Notably, patients with severe skin involvement who received ustekinumab had a longer duration of initial treatment compared to the overall group, patients on ustekinumab with less severe skin involvement, and patients receiving TNFis with severe skin involvement. Significant skin improvement at 1 year was associated with a higher treatment persistence.
Treatment modality was also associated with persistence. Ustekinumab monotherapy was associated with a lower risk of stopping/switching than TNFi monotherapy (hazard ratio[HR]=.65). On the other hand, TNFi combination therapy (with methotrexate) was associated with greater treatment persistence than an ustekinumab combination (HR=1.35). Additionally, ustekinumab monotherapy patients persisted longer than ustekinumab combination therapy, “while the opposite was observed in the TNFi group,” the authors wrote. First- and second-line bMARD treatments persisted longer than third-line treatments.

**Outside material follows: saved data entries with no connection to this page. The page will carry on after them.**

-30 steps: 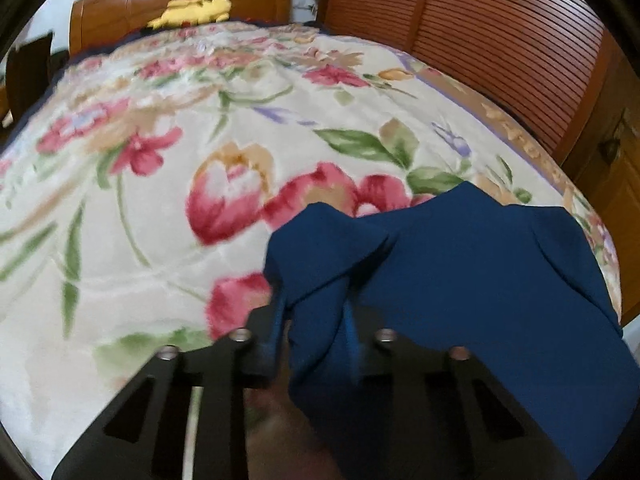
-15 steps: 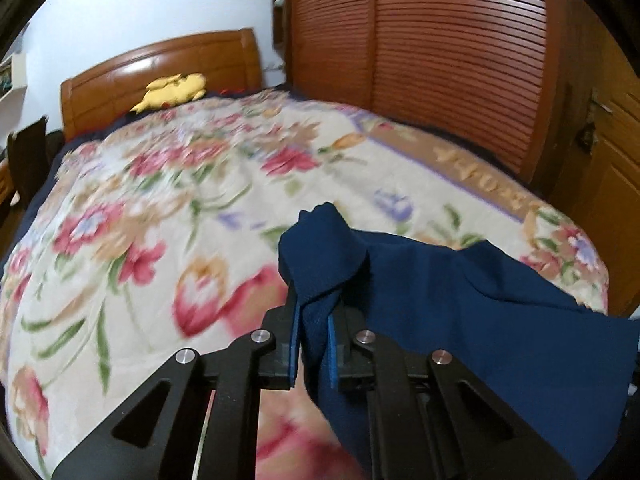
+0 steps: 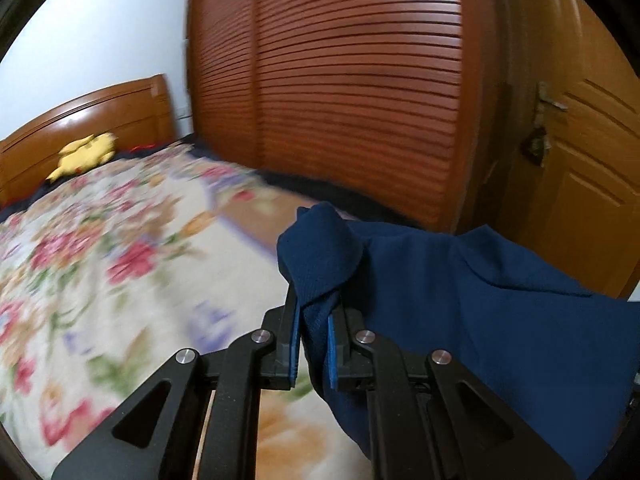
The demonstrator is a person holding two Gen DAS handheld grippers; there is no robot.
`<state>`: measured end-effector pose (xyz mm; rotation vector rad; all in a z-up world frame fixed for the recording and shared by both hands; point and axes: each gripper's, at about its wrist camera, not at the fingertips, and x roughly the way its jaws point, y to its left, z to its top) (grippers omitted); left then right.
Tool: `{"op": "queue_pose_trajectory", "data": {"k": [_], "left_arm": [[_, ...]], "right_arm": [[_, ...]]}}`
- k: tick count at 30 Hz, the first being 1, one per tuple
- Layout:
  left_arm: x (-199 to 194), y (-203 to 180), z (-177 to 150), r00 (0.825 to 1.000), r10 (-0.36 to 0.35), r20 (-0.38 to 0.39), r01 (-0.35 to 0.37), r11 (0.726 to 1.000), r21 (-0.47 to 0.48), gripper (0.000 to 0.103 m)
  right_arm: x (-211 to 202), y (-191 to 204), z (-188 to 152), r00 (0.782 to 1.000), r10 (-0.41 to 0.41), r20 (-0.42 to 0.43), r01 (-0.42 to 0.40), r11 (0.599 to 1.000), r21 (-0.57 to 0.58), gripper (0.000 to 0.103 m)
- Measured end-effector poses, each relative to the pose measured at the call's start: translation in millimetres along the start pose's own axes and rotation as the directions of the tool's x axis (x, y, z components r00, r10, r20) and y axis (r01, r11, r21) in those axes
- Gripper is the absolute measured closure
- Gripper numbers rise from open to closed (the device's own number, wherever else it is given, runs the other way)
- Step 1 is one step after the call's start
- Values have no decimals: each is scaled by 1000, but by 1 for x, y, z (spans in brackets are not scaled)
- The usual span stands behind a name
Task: Fold large clothes
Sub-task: 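Carry the jacket bundle with both tools toward the bed edge by the wardrobe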
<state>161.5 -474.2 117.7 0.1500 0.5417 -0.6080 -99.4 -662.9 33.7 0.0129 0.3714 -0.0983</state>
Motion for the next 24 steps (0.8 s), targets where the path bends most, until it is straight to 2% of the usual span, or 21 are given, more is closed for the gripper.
{"op": "queue_pose_trajectory", "data": {"k": [4,7,9,11,13,15,18,19,20,21,22,24], "left_arm": [[33,-53,17,999,-43,9,43,998,41,91],[62,-87,15,998,-52,-31,55,993,102,90],[75,-95,7,997,-52,-59,58,992,111,89],[81,-97,-3,998,6,-62,2,992,126,89],[84,-90,-8,997,10,-81,-1,994,113,84],[78,-80,-15,994,-10,-109,20,995,94,71],[54,-72,-23,995,-10,-96,22,992,124,55],[47,-70,-25,995,-13,-94,24,992,125,53],[38,-66,-28,995,-34,-92,45,992,119,44],[28,-61,-31,995,-55,-87,64,992,109,27],[17,-58,-34,995,-65,-81,73,992,105,19],[-10,-49,-44,997,-69,-42,74,990,119,16]], "right_arm": [[0,-50,-3,997,-79,-9,79,996,36,91],[4,-80,-13,992,-120,-37,122,990,69,91],[15,-90,-24,989,-120,-86,127,989,81,90],[25,-94,-37,984,-120,-128,132,988,82,88],[27,-94,-43,981,-133,-138,147,984,97,86],[26,-93,-40,980,-144,-135,161,980,122,74],[10,-86,-35,973,-190,-128,206,970,126,56],[2,-85,-34,972,-201,-120,216,968,125,54],[-7,-84,-32,970,-215,-110,228,966,124,53],[-17,-82,-29,970,-225,-97,236,964,122,52],[-28,-79,-33,970,-229,-81,238,964,123,52],[-45,-71,-28,971,-233,-47,237,963,125,50]]}}
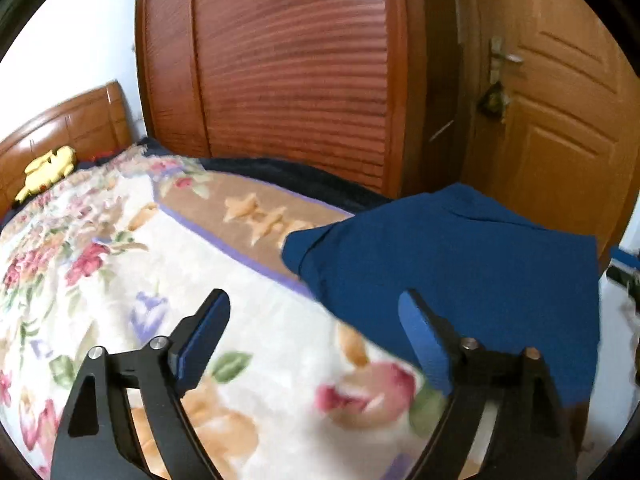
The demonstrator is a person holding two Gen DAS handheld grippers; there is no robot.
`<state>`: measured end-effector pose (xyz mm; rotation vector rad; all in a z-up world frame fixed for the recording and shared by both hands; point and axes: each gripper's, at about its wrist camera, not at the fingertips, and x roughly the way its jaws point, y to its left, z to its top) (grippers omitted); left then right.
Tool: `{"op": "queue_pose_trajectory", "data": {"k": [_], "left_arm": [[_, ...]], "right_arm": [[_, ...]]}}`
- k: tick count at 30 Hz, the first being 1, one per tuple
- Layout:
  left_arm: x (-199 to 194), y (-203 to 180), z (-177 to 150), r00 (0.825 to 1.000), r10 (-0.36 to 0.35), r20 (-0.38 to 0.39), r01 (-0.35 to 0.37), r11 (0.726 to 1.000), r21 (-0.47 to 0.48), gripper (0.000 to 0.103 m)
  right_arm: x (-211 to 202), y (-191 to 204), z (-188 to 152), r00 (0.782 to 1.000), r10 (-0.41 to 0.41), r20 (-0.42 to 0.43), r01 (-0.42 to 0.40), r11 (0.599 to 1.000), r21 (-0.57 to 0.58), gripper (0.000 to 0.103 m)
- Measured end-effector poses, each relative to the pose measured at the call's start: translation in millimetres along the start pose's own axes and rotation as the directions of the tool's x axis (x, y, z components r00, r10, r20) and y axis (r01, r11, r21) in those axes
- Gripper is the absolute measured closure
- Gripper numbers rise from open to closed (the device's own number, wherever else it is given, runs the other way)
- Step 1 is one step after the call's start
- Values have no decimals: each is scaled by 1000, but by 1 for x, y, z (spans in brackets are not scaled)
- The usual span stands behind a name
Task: Fold large clothes
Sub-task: 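Carry the jacket bundle with both tools toward the bed edge by the wardrobe, then open both tools to release the bundle at the bed edge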
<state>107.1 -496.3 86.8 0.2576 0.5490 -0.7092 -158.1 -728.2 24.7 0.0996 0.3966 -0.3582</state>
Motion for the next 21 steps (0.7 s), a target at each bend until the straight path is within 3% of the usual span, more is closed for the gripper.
{"op": "queue_pose_trajectory", "data": {"k": [3,9,14,17,21], "left_arm": [[-23,4,-14,1000,4,7,-5,1000,15,14],[-65,18,-45,999,42,21,-43,999,31,14],[-85,33,-71,996,81,48,-83,995,51,14],[-95,44,-89,996,76,49,-77,997,16,14],[-105,54,-116,998,67,24,-66,998,-12,14]], "right_arm": [[-21,19,0,999,29,24,-29,1000,-7,50],[-17,48,3,995,99,1,-99,995,-9,50],[25,60,5,996,74,-54,-75,997,-19,50],[59,58,1,989,51,-136,-55,998,-23,48],[67,38,-3,986,107,-129,-97,992,82,46]]}}
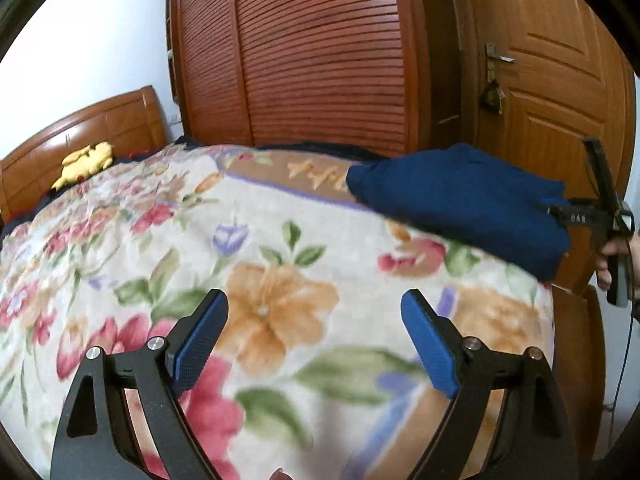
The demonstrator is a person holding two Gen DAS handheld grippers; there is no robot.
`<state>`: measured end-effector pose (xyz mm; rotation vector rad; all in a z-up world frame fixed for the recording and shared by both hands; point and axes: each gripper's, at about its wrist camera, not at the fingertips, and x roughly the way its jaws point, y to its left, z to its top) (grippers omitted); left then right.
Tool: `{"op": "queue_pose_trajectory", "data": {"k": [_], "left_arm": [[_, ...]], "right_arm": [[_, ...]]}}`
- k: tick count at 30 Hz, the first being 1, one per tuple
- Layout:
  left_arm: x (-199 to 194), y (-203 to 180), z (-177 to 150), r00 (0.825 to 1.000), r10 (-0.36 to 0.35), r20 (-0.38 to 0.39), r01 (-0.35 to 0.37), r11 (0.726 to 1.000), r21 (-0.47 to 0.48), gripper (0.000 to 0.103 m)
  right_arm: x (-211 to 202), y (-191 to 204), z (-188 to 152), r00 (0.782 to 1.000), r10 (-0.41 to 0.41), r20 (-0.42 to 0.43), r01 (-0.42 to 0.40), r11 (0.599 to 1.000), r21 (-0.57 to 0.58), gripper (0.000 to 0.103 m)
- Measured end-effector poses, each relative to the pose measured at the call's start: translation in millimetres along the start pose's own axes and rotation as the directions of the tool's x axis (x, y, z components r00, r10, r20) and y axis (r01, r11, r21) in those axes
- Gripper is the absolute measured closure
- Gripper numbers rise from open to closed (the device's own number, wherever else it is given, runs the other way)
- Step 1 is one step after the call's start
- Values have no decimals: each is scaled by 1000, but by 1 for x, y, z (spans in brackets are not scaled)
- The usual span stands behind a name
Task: Fold large clothes
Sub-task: 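Open both tools to release the bundle at the bed edge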
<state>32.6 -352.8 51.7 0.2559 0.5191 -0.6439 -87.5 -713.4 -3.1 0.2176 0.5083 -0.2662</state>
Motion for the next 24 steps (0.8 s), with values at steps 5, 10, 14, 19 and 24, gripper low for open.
{"op": "queue_pose_trajectory", "data": {"k": [5,10,14,19,24], "left_arm": [[-22,12,-29,1000,6,1,-6,999,-38,14],[-41,27,-58,998,59,-8,-60,992,-114,14],[-60,35,-83,995,94,-21,-96,988,-119,14],[-86,47,-111,985,170,-25,-172,977,-129,14],[-109,66,-141,977,206,-61,-213,960,-182,14]], "right_arm": [[-17,7,2,997,-77,1,77,997,-20,46],[-42,38,0,996,-76,42,79,994,-81,45],[-64,70,-6,999,22,49,-17,994,-110,45],[-85,125,-24,988,149,45,-138,974,-180,45],[-100,186,-41,959,282,30,-266,931,-251,45]]}}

bMARDs Safety and Effectiveness
At the 3-year follow-up, persistent treatment was associated with a clinically relevant improvement in both treatment groups. In the overall population, cDAPSA LDA/remission rates were 58.6% and 31.4%, respectively, in the ustekinumab group and 69.8% and 45.0% in the TNFi patients. MDA/VLDA rates were 41.4%/19.2% with ustekinumab and 54.2%/26.9% with TNFis.
The authors noted that more patients treated with TNFis achieved the effectiveness outcomes, though the ORs for achieving treatment targets were overlapping. Both treatments demonstrated comparable efficacy in improving in swollen joint counts over the study period, as well as comparable decreases in the number of patients with dactylitis.
Thirty-five percent of ustekinumab-treated patients and 39.7% of TNFi-treated patients experienced at least one adverse event (AE). At least one serious AE occurred in 6.3% and 7.2%, respectively. Malignancies were recorded in 0.6% and 0.7%, respectively, after year 1.
Patients treated with ustekinumab had a lower rate of clinically relevant AEs, though this relationship was not established for serious AEs. Rates of infection were also lower among the ustekinumab group. Overall, the authors reported good long-term safety profiles for both treatments in patients presenting with several comorbidities.
Though the study’s non-randomized design precludes conclusions about causality, the authors wrote, “The benefit of the data presented here is that they are long-term, real-world results of patients suffering from PsA with underlying comorbidities, and receiving ustekinumab and TNFi treatment, respectively, and as such may be more representative of what may happen in clinical practice.” They added that, based on these findings, “patients with high levels of skin involvement, and in whom methotrexate use is contraindicated, may be attractive candidates for treatment with ustekinumab rather than TNFi.”